There’s no better time to further address the taboo conversation surrounding sexual assault survivors of all backgrounds and identities. Reclaiming your well being and overall soundness of the world is up to you. We are all able to Talk, Heal, Thrive, and Survive. 

Compartmentalizing healing and regrouping purpose on this Earth can be tough. From mental and sexual health to educating yourself as well as others, you are already equipped with every tool to come out of this stronger than ever before. THTS is here as a platform to assist, share, build community, and guide you to prevail.

Contrary to popular belief, survivors of sexual assault are not limited to cisgender women. Survivors can look like everyone. 

You Are Not Alone.

Victory is already yours.

High Five after Workout


Both mental and physical health are massive components to consider after experiencing sexual assault.

One of the best things I have done for myself was acknowledge that I was not ok. To this day, I still have moments where I feel myself slipping and I take a mental health day to relax and rejuvenate my mind. Mental health should be treated just as physical health. I’ve also picked up meditating on top of my transparent conversations with God.

It took months for me to actually verbalize that I was raped, and from there I sought professional help in therapy. Although my therapist and I were not a match, simply taking active steps to better myself made a world of difference. I’m still looking for the right therapist today.

Because of my fragile mind, fear of society’s judgment, and a tight grasp on to my manhood, I did not see a medical doctor immediately after my attack. I should have. Even with my vast knowledge surrounding sexual health, stigma and denial of what happened to me stopped me from making a completely rational decision.  PEP (post-exposure prophylaxis) should have been an instant go-to since I was potentially exposed to HIV. PEP is taking antiretroviral medicine (ART) after being potentially exposed to HIV to prevent contracting the virus. PEP must be started within 72 hours after a recent possible exposure to HIV. Every hour counts. This may be politically incorrect but think of PEP as the “Plan B Pill for HIV”.

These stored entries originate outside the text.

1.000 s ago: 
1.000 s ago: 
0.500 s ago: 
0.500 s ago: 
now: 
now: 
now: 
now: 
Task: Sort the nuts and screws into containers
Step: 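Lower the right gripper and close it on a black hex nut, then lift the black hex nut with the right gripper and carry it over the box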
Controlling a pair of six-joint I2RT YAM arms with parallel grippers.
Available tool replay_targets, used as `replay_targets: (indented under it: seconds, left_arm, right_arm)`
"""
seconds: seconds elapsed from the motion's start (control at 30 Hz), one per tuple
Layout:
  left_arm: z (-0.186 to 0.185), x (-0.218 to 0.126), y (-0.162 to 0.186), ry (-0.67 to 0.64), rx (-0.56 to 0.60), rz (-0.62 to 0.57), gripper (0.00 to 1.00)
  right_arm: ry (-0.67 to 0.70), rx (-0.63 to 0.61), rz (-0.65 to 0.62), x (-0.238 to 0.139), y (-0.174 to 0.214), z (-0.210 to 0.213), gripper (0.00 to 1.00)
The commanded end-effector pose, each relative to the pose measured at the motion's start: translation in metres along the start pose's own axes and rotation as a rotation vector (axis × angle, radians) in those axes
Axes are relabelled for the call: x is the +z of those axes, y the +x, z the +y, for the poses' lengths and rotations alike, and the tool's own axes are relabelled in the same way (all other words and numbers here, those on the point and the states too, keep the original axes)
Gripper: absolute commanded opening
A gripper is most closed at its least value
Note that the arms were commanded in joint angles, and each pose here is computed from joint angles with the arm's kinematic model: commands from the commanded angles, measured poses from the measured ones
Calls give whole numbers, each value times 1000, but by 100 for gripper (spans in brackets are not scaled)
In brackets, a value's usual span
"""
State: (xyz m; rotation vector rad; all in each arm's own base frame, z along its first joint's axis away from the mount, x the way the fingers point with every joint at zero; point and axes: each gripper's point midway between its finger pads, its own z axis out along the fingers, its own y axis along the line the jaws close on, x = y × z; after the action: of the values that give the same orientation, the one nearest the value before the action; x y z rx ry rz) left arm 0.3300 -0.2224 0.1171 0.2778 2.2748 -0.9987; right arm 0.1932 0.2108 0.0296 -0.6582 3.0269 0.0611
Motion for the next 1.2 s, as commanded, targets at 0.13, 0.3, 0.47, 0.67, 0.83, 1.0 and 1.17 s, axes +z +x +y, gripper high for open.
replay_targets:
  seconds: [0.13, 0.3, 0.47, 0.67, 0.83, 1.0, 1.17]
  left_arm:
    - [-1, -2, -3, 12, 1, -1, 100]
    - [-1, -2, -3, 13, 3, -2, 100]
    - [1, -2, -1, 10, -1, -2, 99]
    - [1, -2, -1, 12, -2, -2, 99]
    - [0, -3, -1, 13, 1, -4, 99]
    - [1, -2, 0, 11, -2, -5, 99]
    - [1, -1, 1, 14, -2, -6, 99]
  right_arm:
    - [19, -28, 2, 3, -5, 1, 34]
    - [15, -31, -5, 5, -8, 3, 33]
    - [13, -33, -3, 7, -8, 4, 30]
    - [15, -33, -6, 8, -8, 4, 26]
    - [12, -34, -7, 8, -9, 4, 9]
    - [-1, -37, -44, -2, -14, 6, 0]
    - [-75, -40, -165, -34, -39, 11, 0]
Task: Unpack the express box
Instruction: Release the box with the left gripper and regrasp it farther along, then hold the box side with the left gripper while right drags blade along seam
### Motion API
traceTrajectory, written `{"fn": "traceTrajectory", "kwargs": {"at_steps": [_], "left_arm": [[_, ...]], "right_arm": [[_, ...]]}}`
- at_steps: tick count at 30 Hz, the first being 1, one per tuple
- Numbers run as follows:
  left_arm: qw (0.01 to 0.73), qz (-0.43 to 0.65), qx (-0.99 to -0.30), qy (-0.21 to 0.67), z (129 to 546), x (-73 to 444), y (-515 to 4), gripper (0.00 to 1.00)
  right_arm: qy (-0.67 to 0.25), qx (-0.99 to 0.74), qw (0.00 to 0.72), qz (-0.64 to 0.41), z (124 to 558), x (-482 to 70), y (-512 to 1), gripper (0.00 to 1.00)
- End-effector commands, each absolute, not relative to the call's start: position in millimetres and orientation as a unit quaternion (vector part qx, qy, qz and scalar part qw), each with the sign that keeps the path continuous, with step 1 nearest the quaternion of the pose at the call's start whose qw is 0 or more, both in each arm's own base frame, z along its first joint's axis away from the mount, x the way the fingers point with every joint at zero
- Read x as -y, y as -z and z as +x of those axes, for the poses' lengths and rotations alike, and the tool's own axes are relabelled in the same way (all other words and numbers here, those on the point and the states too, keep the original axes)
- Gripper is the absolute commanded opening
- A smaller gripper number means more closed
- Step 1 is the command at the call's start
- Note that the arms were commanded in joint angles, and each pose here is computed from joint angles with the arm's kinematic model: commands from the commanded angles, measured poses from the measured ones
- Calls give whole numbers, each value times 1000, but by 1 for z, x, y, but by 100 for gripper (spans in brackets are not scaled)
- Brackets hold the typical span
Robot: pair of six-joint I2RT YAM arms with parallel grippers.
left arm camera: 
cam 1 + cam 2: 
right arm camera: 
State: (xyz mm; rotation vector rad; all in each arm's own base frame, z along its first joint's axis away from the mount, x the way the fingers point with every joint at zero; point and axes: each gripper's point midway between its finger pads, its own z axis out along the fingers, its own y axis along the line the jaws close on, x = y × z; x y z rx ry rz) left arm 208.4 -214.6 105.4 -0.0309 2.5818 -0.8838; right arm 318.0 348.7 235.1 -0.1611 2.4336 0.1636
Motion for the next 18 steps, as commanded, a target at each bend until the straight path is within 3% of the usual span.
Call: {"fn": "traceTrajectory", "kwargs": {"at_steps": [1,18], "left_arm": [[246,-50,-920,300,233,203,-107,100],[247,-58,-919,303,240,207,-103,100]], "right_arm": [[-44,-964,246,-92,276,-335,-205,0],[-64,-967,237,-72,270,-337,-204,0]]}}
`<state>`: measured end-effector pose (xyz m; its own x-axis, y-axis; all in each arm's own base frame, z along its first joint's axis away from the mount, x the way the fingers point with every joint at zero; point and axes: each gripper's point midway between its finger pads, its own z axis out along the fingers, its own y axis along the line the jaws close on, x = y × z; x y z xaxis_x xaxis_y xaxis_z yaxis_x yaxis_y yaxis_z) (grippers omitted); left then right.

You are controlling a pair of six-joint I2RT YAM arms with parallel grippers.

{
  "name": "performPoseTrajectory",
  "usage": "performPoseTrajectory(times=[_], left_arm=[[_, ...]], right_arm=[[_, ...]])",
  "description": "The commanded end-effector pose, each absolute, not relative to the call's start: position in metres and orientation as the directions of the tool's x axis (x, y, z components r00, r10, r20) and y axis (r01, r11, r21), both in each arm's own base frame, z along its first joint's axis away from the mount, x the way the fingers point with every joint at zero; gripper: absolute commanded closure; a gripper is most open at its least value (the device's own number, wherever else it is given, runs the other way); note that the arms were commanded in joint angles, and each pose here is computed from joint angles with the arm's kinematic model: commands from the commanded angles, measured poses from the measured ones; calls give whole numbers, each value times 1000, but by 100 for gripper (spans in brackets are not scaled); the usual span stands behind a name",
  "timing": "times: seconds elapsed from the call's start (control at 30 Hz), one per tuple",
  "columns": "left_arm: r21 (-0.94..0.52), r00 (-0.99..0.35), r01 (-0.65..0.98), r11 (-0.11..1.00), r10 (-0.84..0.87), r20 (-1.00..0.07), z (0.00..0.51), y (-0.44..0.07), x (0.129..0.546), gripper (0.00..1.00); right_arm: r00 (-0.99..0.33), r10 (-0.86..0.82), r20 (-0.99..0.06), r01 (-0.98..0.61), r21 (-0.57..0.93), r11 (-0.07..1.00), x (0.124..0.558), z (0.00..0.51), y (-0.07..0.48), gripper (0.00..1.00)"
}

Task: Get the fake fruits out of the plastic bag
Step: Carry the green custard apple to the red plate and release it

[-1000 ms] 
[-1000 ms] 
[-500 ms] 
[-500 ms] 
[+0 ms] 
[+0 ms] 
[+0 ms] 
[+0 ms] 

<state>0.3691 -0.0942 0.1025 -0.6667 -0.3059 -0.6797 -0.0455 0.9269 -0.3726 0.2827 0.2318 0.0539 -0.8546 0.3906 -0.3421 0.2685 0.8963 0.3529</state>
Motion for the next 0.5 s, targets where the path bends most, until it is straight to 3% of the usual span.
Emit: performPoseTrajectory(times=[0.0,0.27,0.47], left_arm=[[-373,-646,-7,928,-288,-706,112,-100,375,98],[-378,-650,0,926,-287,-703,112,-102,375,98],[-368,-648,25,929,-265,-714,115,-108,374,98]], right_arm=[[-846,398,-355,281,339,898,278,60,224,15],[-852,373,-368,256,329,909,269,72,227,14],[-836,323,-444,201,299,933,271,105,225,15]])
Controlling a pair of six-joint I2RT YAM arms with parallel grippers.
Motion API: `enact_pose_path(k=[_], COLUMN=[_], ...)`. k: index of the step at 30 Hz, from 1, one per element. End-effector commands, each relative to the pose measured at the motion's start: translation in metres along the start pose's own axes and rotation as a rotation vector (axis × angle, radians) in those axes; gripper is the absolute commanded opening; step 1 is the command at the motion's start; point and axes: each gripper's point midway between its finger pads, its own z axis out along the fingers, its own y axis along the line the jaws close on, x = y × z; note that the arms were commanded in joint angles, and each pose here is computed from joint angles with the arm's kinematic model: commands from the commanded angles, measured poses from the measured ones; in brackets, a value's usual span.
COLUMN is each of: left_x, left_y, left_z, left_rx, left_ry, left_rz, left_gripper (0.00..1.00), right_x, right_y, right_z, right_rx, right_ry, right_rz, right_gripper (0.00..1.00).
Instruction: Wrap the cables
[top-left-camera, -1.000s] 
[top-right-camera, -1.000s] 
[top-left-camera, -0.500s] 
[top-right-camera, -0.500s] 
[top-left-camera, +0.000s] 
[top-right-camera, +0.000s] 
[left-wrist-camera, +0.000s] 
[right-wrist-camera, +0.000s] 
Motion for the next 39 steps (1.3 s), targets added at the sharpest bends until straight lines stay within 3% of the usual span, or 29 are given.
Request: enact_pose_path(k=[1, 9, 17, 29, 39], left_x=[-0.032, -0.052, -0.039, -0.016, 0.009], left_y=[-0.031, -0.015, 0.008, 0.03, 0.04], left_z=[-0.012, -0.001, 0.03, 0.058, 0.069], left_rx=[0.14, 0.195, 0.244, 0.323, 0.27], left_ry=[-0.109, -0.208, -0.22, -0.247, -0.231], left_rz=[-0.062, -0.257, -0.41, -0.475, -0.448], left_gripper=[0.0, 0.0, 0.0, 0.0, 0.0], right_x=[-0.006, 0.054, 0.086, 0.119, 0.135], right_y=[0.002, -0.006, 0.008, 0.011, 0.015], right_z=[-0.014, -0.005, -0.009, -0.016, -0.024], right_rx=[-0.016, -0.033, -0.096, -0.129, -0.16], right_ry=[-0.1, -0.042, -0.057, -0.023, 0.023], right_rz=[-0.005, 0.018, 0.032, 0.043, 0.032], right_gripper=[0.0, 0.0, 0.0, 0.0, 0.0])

Today, I’m on PrEP (Pre-exposure prophylaxis), a daily pill I take as a preventative that substantially lowers my risk of contracting HIV. While on PrEP it is mandatory to see my doctor every three months for a full HIV STD/ STI screening. Whether on PrEP or not, getting a physical and full screening is imperative. It’s recommended to go regularly twice a year.

Being sexually assaulted was a huge turning point in my life. I realized I really need to exercise both physical and mental self-care. As I continue to go through this journey, I’m no longer afraid to find the answers, do the research, and ask the uncomfortable questions.

Here are a few questions I got some great answers to…

As someone who works in the medical field, you’ve seen different cases of people who come in from experiencing sexual assault trauma. How important is it to see a doctor post-rape? Why?

HL: The most important reason to see a Doctor post-rape is safety. I’ve seen cases where the person who was raped also contracted an STD that had been untreated for a substantial amount of time. Going to the Doctor as soon as it happens and then coming back for check-ups to confirm your status will only help with the healing process. The follow up to that is so you have physical evidence of the rape that occurred so that it could be used to help press charges against the rapist.

What are some of the laws in the medical field that protect rape victims? Compliance? Reporting? Confidentiality?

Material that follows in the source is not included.